Task directions
Your answer must be a word-for-word copy of the listing, with all pictures excluded.

Data segment
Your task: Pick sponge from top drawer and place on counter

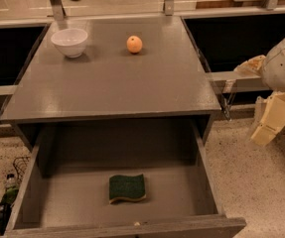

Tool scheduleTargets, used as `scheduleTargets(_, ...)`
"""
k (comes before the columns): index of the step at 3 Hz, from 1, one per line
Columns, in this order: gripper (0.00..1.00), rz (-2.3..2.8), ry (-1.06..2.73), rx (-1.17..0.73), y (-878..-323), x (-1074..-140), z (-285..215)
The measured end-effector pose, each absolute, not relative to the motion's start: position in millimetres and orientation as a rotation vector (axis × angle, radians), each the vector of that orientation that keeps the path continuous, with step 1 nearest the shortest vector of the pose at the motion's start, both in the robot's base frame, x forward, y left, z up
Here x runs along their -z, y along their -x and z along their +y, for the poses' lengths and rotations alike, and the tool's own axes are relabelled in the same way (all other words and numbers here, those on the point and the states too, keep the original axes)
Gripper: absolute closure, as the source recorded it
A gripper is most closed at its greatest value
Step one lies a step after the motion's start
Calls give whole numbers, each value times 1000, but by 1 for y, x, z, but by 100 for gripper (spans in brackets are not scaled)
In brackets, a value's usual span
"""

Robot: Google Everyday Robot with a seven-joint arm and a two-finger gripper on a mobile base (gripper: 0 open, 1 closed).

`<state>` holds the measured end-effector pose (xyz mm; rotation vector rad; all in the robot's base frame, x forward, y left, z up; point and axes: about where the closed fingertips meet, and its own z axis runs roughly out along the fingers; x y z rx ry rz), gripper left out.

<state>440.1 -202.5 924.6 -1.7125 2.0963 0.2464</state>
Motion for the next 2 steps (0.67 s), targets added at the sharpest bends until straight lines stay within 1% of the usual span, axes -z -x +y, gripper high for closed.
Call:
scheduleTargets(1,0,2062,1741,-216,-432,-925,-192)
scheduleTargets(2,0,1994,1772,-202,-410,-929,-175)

Answer section
Your task: Pick sponge from top drawer and place on counter


Tool scheduleTargets, used as `scheduleTargets(_, ...)`
"""
k (comes before the columns): index of the step at 3 Hz, from 1, one per line
Columns, in this order: gripper (0.00..1.00), rz (-2.3..2.8), ry (-1.06..2.73), rx (-1.17..0.73), y (-878..-323), x (-1074..-140), z (-285..215)
The measured end-effector pose, each absolute, not relative to the motion's start: position in millimetres and orientation as a rotation vector (axis × angle, radians), each the vector of that orientation that keeps the path continuous, with step 1 nearest the shortest vector of the pose at the motion's start, both in the robot's base frame, x forward, y left, z up
Here x runs along their -z, y along their -x and z along their +y, for the poses' lengths and rotations alike, and the tool's own axes are relabelled in the same way (all other words and numbers here, those on the point and the states too, keep the original axes)
Gripper: absolute closure, as the source recorded it
A gripper is most closed at its greatest value
Step one lies a step after the motion's start
Calls give whole numbers, each value times 1000, but by 1 for y, x, z, but by 100 for gripper (spans in brackets are not scaled)
In brackets, a value's usual span
"""

Robot: Google Everyday Robot with a seven-joint arm and a two-finger gripper on a mobile base (gripper: 0 open, 1 closed).

`<state>` holds the measured end-effector pose (xyz mm; rotation vector rad; all in the robot's base frame, x forward, y left, z up; point and axes: about where the closed fingertips meet, and its own z axis runs roughly out along the fingers; x y z rx ry rz), gripper left out.

<state>440.1 -202.5 924.6 -1.7125 2.0963 0.2464</state>
Motion for the next 2 steps (0.67 s), targets added at the sharpest bends until straight lines stay within 1% of the usual span, axes -z -x +y, gripper high for closed.
Call:
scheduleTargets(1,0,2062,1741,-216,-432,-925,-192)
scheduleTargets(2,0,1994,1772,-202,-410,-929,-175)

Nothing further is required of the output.